It has been another miserable week for Ethereum as prices continue to erode. New sales have stalled the second largest crypto asset in the world in a minimum of nine months today. Decentralized Finance (DeFi) markets are in an opposite trend with continued growth in the sector.
Ethereum Hits $140
Ethereum is still in a two-year bear market and has made little effort to overcome itself despite the solid fundamentals. Its market capitalization has been reduced by $15 billion. Much more than the $100 billion invested in tokens in early 2018.
A 4% dump on the day has seen ETH prices drop to $140 a few hours earlier. In addition to a brief fall on November 25, the asset has not weakened since the end of March nine months ago.
According to Tradingview.com, Ethereum has fallen below $140 per hour and is maintained in a recession zone with low-low prices regularly.
Ethereum is now very close to its prices since it eliminated all profits in a massive 60% improvement in the last six months at the beginning of the year.
Nothing exceeds the ETH dump, apart from the general slowdown in the encryption markets in particular. In fact, Ethereum looks strong from a technical point of view.

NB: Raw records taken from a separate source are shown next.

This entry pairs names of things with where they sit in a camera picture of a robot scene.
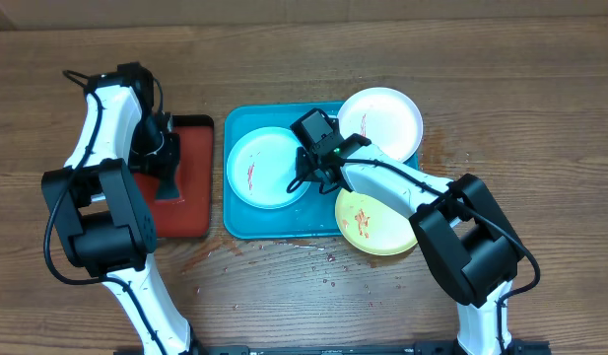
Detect black tray with red sponge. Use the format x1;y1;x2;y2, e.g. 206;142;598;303
133;114;214;239

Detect teal plastic tray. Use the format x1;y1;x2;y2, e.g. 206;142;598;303
223;102;342;240

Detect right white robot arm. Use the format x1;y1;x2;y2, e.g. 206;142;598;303
288;144;532;354

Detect yellow-green round plate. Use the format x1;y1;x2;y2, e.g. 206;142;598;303
335;189;418;256

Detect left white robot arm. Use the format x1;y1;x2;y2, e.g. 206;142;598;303
41;62;206;354

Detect light blue round plate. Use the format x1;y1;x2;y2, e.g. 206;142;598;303
226;127;310;209

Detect white round plate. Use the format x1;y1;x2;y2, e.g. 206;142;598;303
337;87;423;163

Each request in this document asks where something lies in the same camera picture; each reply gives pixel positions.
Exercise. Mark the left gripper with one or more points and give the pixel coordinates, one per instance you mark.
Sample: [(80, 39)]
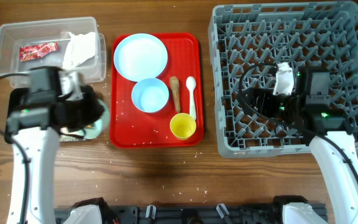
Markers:
[(99, 109)]

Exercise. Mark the yellow plastic cup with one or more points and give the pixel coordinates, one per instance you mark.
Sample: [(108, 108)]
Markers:
[(182, 126)]

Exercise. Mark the white napkin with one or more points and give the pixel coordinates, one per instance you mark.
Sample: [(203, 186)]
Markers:
[(79, 49)]

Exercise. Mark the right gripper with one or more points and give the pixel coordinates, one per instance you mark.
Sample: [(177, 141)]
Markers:
[(265, 96)]

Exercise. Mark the brown carrot-shaped food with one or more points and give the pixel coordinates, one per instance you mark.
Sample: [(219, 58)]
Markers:
[(175, 89)]

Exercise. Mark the white plastic spoon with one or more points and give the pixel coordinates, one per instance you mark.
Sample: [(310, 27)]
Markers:
[(191, 85)]

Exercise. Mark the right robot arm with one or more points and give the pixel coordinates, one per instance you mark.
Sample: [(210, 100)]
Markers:
[(301, 101)]

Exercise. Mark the white rice pile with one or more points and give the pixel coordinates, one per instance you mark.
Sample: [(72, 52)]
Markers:
[(64, 137)]

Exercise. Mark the mint green bowl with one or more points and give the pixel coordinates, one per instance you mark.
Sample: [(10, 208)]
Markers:
[(99, 125)]

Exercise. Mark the red serving tray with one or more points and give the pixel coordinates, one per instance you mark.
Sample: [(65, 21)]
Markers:
[(131, 128)]

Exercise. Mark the black plastic tray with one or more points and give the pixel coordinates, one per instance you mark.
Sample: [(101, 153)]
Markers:
[(30, 109)]

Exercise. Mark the light blue plate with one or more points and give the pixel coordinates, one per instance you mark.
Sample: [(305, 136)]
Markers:
[(140, 56)]

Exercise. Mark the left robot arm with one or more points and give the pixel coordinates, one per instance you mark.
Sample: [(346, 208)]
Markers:
[(34, 152)]

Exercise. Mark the red snack wrapper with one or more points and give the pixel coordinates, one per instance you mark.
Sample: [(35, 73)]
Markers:
[(33, 52)]

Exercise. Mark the grey dishwasher rack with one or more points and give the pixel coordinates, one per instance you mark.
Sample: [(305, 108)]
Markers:
[(244, 36)]

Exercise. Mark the light blue bowl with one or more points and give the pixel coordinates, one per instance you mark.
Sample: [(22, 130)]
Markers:
[(150, 95)]

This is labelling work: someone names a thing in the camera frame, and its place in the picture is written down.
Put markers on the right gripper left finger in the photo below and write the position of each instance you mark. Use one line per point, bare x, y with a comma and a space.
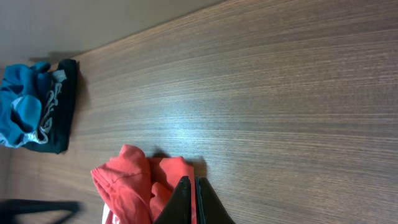
179, 208

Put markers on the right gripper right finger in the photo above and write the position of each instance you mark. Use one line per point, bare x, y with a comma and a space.
209, 208

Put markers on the blue polo shirt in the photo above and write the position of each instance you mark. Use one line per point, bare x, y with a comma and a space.
23, 96

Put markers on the red soccer t-shirt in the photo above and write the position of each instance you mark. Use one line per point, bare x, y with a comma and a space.
136, 188

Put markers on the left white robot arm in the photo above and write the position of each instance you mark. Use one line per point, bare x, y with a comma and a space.
11, 208

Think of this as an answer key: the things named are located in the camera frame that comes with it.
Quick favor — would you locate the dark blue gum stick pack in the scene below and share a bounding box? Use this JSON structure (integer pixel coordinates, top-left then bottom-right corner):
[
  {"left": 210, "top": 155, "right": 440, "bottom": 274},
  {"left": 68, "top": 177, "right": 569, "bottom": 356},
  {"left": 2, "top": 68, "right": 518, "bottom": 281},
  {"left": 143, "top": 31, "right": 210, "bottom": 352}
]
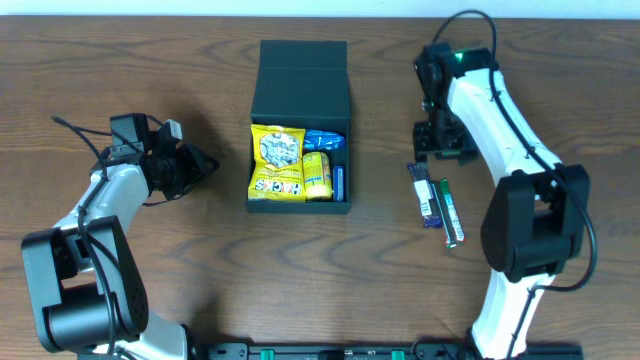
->
[{"left": 407, "top": 163, "right": 443, "bottom": 228}]

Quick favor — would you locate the yellow Hacks candy bag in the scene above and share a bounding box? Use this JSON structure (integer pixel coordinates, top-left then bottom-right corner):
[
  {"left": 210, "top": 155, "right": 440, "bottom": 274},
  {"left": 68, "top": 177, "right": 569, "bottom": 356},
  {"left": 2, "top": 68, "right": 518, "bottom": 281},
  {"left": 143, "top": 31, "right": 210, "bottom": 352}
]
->
[{"left": 247, "top": 124, "right": 306, "bottom": 202}]

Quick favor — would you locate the green gum stick pack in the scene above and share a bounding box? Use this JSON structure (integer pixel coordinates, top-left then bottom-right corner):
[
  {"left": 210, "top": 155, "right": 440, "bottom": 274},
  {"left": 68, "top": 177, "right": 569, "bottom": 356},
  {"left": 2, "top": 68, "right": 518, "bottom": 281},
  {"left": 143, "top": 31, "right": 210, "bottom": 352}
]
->
[{"left": 435, "top": 178, "right": 466, "bottom": 249}]

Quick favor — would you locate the yellow gum container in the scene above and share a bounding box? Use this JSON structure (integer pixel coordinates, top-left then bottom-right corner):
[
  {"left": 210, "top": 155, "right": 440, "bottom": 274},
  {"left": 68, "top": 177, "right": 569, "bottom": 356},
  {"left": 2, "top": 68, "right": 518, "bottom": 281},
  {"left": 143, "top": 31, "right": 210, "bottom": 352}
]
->
[{"left": 303, "top": 151, "right": 333, "bottom": 201}]

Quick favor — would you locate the blue snack bar wrapper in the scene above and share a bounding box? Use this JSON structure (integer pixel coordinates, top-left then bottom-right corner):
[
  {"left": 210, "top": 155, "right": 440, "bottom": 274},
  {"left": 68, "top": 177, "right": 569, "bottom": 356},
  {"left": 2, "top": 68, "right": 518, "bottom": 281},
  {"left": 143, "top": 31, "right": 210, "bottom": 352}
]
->
[{"left": 303, "top": 129, "right": 346, "bottom": 151}]

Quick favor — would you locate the blue Eclipse gum pack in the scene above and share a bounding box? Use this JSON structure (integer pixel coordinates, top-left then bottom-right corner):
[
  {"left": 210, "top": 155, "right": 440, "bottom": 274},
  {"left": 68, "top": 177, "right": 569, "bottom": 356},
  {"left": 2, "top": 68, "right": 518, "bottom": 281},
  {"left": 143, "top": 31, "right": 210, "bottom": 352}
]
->
[{"left": 332, "top": 166, "right": 345, "bottom": 202}]

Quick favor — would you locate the black gift box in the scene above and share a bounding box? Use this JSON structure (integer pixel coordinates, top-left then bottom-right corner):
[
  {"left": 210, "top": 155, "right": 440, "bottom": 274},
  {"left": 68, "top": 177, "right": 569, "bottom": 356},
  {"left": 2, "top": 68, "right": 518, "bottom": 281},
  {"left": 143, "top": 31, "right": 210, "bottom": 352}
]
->
[{"left": 245, "top": 40, "right": 352, "bottom": 215}]

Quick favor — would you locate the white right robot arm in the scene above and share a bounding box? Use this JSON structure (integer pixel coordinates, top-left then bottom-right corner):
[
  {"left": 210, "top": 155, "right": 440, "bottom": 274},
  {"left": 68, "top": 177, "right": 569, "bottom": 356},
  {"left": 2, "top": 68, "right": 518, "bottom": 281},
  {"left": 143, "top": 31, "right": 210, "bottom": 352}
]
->
[{"left": 413, "top": 42, "right": 590, "bottom": 359}]

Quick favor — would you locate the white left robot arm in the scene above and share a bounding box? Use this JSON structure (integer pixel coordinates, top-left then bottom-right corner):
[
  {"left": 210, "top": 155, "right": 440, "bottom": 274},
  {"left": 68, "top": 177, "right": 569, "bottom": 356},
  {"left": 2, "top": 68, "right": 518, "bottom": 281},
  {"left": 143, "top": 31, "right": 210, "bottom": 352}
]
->
[{"left": 21, "top": 144, "right": 219, "bottom": 359}]

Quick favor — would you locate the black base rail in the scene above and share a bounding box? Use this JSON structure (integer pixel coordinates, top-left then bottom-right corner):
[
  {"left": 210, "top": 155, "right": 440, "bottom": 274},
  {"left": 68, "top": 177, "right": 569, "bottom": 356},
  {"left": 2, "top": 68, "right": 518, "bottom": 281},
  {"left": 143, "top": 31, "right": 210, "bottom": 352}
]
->
[{"left": 197, "top": 341, "right": 585, "bottom": 360}]

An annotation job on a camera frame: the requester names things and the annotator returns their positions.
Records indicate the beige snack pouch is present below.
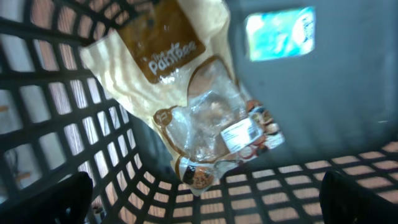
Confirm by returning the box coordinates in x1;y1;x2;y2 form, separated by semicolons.
80;0;284;195

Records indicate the teal tissue packet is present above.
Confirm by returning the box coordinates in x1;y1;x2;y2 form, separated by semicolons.
244;6;316;62

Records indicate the grey plastic mesh basket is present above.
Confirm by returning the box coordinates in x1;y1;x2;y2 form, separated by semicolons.
1;0;397;223

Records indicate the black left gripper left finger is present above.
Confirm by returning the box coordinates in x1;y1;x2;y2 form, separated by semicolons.
1;172;93;223

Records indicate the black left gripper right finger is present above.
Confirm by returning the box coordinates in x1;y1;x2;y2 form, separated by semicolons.
319;171;397;224

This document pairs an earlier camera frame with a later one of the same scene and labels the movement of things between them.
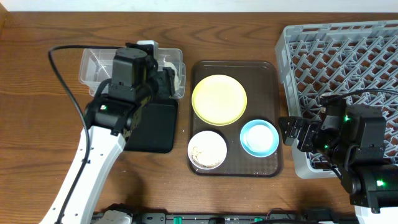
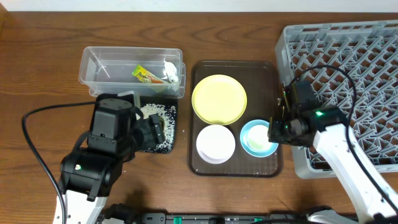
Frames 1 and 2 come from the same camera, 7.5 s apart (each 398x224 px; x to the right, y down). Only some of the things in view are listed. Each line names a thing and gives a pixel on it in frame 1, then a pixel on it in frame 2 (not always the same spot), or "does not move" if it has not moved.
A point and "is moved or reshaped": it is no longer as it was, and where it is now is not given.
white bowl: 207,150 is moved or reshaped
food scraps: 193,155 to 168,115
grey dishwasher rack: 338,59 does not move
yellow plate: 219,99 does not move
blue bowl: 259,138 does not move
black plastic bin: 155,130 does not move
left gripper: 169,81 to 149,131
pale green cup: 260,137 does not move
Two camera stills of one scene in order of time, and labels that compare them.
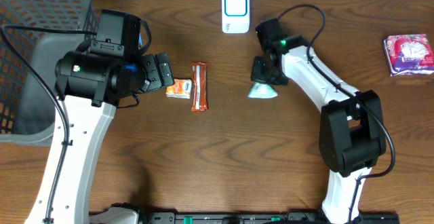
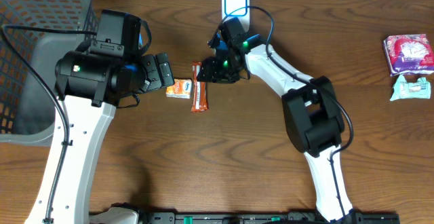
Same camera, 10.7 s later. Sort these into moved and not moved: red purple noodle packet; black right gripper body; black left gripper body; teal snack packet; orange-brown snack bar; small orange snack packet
Moved: black right gripper body; teal snack packet
Not moved: red purple noodle packet; orange-brown snack bar; black left gripper body; small orange snack packet
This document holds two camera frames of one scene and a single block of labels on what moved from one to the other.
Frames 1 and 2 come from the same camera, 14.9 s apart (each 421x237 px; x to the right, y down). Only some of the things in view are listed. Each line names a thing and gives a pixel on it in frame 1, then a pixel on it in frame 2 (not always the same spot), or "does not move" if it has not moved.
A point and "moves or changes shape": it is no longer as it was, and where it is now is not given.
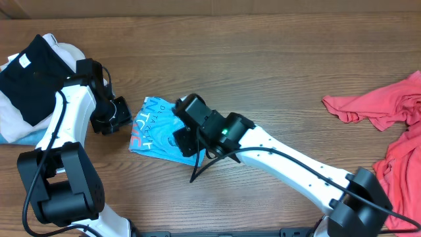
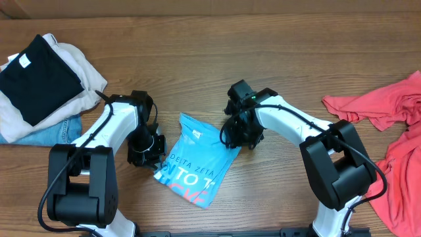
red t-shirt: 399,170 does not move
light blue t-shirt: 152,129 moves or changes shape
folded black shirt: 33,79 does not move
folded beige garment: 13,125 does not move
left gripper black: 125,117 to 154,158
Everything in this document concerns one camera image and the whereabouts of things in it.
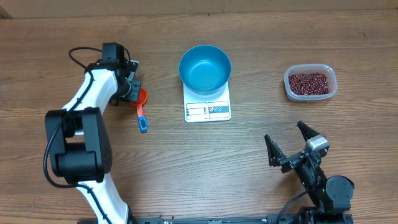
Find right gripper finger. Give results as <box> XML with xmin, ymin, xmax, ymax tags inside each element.
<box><xmin>297</xmin><ymin>121</ymin><xmax>320</xmax><ymax>142</ymax></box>
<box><xmin>264</xmin><ymin>134</ymin><xmax>286</xmax><ymax>167</ymax></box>

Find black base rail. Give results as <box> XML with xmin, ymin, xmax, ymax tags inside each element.
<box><xmin>129</xmin><ymin>214</ymin><xmax>354</xmax><ymax>224</ymax></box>

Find white digital kitchen scale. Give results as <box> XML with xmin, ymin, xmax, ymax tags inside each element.
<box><xmin>183</xmin><ymin>83</ymin><xmax>231</xmax><ymax>123</ymax></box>

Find clear plastic container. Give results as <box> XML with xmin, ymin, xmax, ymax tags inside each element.
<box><xmin>284</xmin><ymin>63</ymin><xmax>338</xmax><ymax>101</ymax></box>

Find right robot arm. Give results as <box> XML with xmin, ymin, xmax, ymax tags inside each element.
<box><xmin>264</xmin><ymin>121</ymin><xmax>354</xmax><ymax>223</ymax></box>

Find red measuring scoop blue handle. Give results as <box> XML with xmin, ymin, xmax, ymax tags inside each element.
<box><xmin>130</xmin><ymin>87</ymin><xmax>148</xmax><ymax>133</ymax></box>

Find blue metal bowl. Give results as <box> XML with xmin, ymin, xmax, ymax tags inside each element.
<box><xmin>178</xmin><ymin>45</ymin><xmax>232</xmax><ymax>95</ymax></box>

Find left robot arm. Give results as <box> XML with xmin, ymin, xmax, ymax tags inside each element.
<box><xmin>43</xmin><ymin>59</ymin><xmax>141</xmax><ymax>223</ymax></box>

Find red beans in container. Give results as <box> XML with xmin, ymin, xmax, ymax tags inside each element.
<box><xmin>288</xmin><ymin>72</ymin><xmax>329</xmax><ymax>96</ymax></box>

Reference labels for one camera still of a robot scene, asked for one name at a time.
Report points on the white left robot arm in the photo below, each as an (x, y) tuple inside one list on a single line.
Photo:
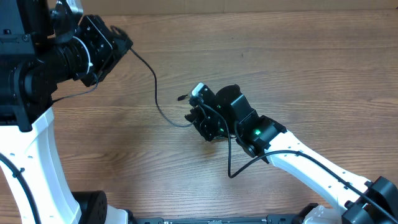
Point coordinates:
[(40, 48)]

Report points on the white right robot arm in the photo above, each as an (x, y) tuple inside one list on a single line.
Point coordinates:
[(353, 198)]

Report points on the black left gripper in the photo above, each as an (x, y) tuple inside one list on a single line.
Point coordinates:
[(108, 44)]

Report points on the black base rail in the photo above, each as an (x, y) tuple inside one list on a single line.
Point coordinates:
[(269, 219)]

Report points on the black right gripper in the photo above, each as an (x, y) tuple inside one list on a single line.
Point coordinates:
[(204, 126)]

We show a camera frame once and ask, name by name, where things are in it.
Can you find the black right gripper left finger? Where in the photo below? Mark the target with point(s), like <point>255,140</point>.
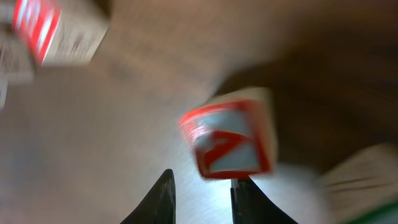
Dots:
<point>159,204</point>

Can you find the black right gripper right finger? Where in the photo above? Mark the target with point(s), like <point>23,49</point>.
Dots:
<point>250,205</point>

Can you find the red A block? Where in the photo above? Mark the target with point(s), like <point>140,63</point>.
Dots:
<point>233,136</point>

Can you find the green V block right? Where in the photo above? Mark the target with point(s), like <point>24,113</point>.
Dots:
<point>363,188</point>

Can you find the red U block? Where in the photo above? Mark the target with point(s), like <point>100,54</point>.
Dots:
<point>60,32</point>

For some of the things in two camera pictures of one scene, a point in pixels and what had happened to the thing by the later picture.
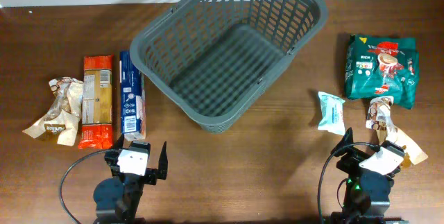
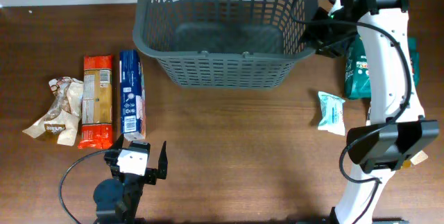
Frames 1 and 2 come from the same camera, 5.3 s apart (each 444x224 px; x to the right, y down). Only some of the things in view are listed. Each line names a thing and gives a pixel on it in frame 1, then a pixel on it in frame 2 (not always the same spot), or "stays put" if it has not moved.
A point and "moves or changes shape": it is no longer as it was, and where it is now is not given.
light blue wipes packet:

Having successfully implemented an Istanbul update that opens to start the next Serenity digital door.
DeFi Don’t Care
Twitter chief Jack Dorsy who defends decentralized social networks is the next free step for Internet-controlled entities. The financial world is also evolving towards a more decentralized nature with DeFi, based largely on the Ethereum ecosystem.
This year, DeFi continues to develop, indifferent to Ethereum’s stagnant performance in terms of price. According to Defipulse.com, the new records have remodeled, with the total value of ETH locked in DeFi hitting 4.6 million.
The amount of real ETH on decentralized financial platforms also reached 2.73 million this week. Which is equivalent to 2.5% of the total supply.
In terms of dollars, new records are also being created. But this is largely due to the drop in Ethereum prices.
As DeFi grows, ETH will be used and blocked on interest-bearing platforms instead of daily trading in open markets. This will reduce the volatility of overtime and increase the value of the token.
Combine this premise with the transition to a consensus test model for next year. It won’t be long before Ethereum leaves its two-year bear market.